ACTION ITEM: Your answer should be the lines below from the one holding "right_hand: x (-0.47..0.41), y" through the one holding "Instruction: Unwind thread", copied exactly and with nothing else.

**** RECORDED INFORMATION ****

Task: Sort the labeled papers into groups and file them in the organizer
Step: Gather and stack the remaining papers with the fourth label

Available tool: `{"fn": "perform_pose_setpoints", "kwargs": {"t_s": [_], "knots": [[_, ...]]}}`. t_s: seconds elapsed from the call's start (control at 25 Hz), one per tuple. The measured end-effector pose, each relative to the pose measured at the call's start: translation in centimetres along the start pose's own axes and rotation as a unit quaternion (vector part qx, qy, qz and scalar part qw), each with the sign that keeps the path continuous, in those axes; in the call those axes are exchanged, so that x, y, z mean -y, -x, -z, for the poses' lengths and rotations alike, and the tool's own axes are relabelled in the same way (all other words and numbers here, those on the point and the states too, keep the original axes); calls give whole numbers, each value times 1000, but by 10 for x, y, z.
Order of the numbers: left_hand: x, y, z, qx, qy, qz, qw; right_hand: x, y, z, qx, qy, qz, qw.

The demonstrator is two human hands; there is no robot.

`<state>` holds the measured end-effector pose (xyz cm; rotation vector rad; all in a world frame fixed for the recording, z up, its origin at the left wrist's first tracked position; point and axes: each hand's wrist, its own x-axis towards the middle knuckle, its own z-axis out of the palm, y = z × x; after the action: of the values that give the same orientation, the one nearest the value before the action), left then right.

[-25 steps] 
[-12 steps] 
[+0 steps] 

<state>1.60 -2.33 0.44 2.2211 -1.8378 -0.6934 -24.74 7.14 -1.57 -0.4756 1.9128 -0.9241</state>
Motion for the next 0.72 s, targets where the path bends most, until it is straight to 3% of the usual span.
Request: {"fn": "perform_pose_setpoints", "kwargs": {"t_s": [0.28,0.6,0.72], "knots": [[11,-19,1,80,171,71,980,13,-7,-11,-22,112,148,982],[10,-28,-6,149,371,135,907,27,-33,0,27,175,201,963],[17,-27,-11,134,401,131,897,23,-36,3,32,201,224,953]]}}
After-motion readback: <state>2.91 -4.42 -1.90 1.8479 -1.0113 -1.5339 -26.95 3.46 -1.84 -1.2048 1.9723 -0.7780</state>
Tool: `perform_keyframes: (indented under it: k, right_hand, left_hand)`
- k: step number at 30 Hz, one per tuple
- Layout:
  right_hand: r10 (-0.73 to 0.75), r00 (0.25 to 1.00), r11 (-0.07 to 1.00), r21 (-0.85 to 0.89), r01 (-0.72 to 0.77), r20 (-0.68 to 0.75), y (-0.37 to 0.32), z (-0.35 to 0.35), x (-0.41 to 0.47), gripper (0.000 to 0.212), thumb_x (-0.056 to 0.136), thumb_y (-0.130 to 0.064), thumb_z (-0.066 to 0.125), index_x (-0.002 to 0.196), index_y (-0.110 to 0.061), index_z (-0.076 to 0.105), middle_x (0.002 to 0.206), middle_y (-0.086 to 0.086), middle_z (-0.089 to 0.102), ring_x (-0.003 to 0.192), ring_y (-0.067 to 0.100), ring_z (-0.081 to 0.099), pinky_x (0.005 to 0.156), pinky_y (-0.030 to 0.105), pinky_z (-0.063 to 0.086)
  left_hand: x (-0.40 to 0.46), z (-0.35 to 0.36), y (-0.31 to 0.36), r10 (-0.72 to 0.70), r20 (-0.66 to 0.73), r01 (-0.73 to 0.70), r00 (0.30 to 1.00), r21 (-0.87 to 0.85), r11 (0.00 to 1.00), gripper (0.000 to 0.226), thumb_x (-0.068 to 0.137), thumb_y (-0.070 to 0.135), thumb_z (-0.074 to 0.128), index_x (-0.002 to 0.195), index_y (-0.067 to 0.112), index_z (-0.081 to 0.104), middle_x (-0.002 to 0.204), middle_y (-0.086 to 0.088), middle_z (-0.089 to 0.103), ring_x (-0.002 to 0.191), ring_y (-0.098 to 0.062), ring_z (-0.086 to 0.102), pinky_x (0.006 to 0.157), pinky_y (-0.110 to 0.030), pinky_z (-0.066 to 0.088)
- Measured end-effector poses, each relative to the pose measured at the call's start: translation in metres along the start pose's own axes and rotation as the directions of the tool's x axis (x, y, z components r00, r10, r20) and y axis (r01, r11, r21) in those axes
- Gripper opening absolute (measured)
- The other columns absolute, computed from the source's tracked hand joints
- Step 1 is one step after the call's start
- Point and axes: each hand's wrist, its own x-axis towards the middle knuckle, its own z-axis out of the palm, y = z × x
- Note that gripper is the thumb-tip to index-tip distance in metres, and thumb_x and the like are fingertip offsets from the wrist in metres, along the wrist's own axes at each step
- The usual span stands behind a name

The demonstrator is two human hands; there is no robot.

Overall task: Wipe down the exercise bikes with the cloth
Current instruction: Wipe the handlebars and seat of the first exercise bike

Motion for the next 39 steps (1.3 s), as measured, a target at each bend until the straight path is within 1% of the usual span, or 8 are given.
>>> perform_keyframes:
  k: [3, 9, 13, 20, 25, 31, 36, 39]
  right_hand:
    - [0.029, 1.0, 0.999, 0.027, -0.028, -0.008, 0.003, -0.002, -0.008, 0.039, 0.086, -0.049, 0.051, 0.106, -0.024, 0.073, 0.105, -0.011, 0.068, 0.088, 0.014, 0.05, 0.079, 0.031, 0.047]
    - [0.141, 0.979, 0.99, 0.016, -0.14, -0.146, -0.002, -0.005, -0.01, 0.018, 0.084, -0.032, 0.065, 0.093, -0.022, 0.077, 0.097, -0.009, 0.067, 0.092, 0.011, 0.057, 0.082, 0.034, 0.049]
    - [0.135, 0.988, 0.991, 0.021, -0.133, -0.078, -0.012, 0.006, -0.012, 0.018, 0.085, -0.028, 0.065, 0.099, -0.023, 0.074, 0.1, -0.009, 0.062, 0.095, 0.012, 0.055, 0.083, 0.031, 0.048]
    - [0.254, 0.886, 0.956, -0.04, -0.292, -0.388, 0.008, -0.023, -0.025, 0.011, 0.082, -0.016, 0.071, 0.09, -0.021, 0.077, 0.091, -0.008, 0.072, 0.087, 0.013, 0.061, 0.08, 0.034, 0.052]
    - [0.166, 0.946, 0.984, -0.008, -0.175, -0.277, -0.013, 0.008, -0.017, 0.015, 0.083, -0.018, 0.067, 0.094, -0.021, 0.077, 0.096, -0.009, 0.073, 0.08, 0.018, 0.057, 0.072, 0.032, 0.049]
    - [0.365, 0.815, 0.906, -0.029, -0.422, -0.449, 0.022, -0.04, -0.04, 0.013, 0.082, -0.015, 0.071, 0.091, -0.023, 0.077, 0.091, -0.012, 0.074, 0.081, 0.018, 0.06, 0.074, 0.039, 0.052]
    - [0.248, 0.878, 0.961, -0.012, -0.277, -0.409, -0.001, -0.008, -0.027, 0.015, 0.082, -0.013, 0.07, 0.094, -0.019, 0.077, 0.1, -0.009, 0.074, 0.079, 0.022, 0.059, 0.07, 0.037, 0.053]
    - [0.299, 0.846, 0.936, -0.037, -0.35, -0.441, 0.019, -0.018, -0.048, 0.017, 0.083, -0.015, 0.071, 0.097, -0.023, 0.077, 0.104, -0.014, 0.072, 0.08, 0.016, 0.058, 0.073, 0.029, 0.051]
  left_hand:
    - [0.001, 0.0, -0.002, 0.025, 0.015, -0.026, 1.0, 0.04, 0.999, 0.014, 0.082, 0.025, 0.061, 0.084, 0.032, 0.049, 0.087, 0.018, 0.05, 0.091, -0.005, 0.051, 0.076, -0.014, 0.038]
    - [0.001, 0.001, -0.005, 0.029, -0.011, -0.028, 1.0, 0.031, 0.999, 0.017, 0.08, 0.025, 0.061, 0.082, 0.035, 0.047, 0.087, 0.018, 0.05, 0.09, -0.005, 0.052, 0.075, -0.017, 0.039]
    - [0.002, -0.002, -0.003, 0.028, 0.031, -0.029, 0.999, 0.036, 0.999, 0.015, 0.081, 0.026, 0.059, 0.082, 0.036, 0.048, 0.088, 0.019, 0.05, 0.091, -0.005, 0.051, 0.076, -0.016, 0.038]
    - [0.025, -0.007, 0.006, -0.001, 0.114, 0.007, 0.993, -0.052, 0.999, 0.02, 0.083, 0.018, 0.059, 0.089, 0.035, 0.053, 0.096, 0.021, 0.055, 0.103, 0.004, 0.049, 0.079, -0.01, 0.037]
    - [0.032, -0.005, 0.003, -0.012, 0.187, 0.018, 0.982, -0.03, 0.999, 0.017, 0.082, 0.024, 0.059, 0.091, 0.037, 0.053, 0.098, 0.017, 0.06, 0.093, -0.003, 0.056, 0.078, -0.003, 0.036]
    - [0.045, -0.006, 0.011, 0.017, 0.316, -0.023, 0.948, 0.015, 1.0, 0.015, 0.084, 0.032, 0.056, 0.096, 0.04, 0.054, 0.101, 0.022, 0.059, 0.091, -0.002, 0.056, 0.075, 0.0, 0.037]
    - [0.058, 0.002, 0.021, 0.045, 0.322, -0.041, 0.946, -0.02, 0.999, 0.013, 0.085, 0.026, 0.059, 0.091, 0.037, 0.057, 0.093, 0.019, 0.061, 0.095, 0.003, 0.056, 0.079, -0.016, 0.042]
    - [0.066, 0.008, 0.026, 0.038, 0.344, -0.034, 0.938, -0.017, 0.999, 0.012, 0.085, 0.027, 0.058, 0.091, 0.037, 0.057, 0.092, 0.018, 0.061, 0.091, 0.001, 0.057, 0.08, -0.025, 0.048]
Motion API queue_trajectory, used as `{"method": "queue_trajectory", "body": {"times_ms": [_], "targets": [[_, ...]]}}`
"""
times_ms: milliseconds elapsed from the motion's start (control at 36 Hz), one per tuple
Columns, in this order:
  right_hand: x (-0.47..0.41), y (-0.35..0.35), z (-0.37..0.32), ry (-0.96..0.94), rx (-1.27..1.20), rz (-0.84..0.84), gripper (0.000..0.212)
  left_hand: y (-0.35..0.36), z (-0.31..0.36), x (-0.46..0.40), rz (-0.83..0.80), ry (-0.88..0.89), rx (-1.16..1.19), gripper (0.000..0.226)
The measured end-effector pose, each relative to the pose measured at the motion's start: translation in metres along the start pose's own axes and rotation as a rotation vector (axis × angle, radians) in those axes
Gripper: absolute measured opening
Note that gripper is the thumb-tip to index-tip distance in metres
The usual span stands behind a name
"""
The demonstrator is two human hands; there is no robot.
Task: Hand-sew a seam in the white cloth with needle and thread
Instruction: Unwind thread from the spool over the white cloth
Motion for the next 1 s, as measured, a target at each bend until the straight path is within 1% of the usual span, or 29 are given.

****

THE ANSWER:
  right_hand: x (-0.47..0.41), y (-0.35..0.35), z (-0.37..0.32), ry (-0.96..0.94), rx (-1.27..1.20), rz (-0.84..0.84), gripper (0.000..0.212)
  left_hand: y (-0.35..0.36), z (-0.31..0.36), x (-0.46..0.40), rz (-0.83..0.80), ry (-0.88..0.89), rx (-1.16..1.19), gripper (0.000..0.226)
The measured end-effector pose, each relative to the pose measured at the motion's start: translation in metres along the start pose's own axes and rotation as a rotation vector (axis × angle, radians) in those axes
Gripper: absolute measured opening
Note that gripper is the thumb-tip to index-tip distance in metres
The usual span stands behind a name
"""
The demonstrator is two human hands; there is no robot.
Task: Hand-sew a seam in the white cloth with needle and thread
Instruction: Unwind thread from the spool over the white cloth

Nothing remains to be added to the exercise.